御坂美琴は孤独だった。
幼い頃は能力が暴走し、【大切】を傷つけた。
離れて行く者、離さない者、同情する者、利用する者、羨む者と様々な人に囲まれた。
暴走を無くそうと頑張る内に【学園都市】なる場所に目をつけられ、移り住まないかと持ち掛けられた。
そこなら変わるだろうか・・・
そこなら変われるだろうか・・・
淡い期待と微かな望みを抱いて小学四年生の御坂美琴は家を出た。
中学生になるまでの二年間で色々変わった。
能力の制御は上手くなったが、当時level2だった能力はlevel5になった。
皆が喜ぶのに対して御坂美琴の中に広がるのはやるせなさ。
欲しかったのは強い力じゃなくて暴走を止める力。
確かに制御は上手くなった。
しかし、力が強まったぶんlevel2だった頃の制御は役にたたなくなった。
一番辛かったのは暴走した際の被害は上がったこと。
大切を傷つけたくなくて来た場所
1人が嫌で来たのに、誰かに聞いて欲しくて来たのに、希望寄せた【学園都市】は御坂美琴の希望を置き去りにして御坂美琴を育てた。
御坂美琴が中学二年生になった夏
学園都市ですら今の今まで観測出来なかった事態が起きた。
それは能力の向上を目的とした学園都市から見れば不測も不測の緊急事態。
学園都市七人のlevel5が1人にして第三位《御坂美琴》のlevelダウン。
測定の度に能力と御坂美琴の波長がずれていく。
それに伴ってレールガンの射程は短くなり、電撃範囲と規模は縮小し、最終的にはlevel2にまで落ちた。
落ちこみ、憤る周りに反して御坂美琴は喜んだ。
level2まで堕ちたなら今の制御方で十分足りるからだ。
自分のような能力者が数多存在する此処なら友達も出来ると信じた。
それから半年はlevel5へ戻そうと研究者達も躍起になったが、結果は惨敗。
用済みと判断され、研究者は【学園都市】は御坂美琴への期待と干渉を止めた。
やっと日常に戻れる・・・そう信じた彼女に待っていたのは外にはなく、【学園都市】だからこそ起こった最悪の現実だった。
それは、【抵能力者】への差別と侮蔑。
万人が高level思考及び主義に染まっている訳ではないが、此処は【学園都市】高みを目指す者が集う場所。

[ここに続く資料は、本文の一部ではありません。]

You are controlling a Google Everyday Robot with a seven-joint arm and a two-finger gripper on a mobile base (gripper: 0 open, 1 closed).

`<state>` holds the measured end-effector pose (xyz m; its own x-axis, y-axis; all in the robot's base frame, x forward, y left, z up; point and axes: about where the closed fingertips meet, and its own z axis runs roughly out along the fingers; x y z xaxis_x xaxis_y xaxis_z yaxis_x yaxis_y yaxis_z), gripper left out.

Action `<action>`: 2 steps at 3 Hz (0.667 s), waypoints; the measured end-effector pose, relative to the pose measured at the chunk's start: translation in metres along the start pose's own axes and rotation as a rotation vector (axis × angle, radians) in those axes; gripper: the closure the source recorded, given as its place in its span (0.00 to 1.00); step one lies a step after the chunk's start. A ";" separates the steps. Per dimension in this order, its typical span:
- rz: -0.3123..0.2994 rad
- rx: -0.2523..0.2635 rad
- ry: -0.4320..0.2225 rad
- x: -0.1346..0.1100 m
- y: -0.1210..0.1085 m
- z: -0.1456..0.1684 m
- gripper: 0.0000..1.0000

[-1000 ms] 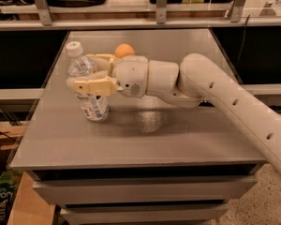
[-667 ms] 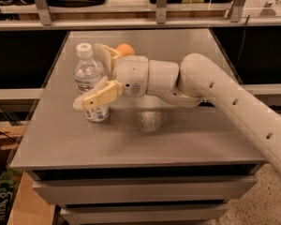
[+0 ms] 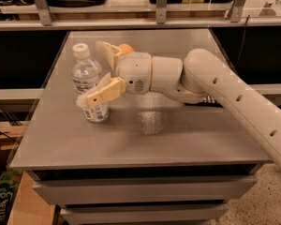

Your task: Place blue plastic bottle upright

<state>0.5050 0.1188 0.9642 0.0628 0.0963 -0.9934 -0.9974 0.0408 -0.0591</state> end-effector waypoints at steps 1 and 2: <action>0.005 -0.016 0.023 -0.008 0.001 -0.008 0.00; 0.018 -0.031 0.047 -0.013 0.002 -0.020 0.00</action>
Offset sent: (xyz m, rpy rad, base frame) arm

level5からlevel2へのlevelダウン現象はあっというまに知れ渡り、御坂美琴の日常は御坂美琴を無能視する悪意に満たされていった。
そんな彼女を更に追い込んだのは学校からの自主退学宣告通知。
level向上の意思と成果が見られない彼女を学校は切り捨てる事にした。
こうして御坂美琴は【学園都市】でも孤独となった。
後ろ楯を無くした彼女には当然、【お礼参り】なんてことも起こったが全て返り討ちにした。
level5の能力を効率よく使う為に身につけた技術はlevel2の能力を使うには充分過ぎる技術だった。
砂鉄を操れる量は圧倒的に少なくなったが、操れない訳じゃない。
砂鉄の壁は出来ないが、針程度の大きさてな質量なら問題ない。
電撃の威力と規模には天と地ほどの差が出来たが、level5時に学んだ技術を応用すればスタンガン程度には威力を出せるし、ビルの1つや2つを停電にするくらい訳はない。
襲い来る奴等が数人なら針サイズに束ねた砂鉄操り、急所に打ち込む。
大量に居るとき体の表面に電撃を流して置けば後は相手が勝手に触れて、勝手に乾電してくれる。
そして止めに一言
「なに・・・今、アタシ機嫌悪いの・・」
目を血走らせながら笑みを浮かべるというアンバランスな表情で彼女が告げれば皆逃げていく。
御坂美琴は退学してから2ヶ月余りをそうやって過ごしてきた。
返り討ちにしたやからが広めたせいか【常盤台の超電磁砲】の2つ名は薄れ、今では【堕ちた雷】やら【不機嫌な雷帝】やらと実に中2臭い不名誉な2つ名が広がって居ることを御坂美琴はまだ知らない。
そしてそんな2つ名持ちになってしまった彼女は色んな者達の興味を惹いてしまっていることもまだ知らない。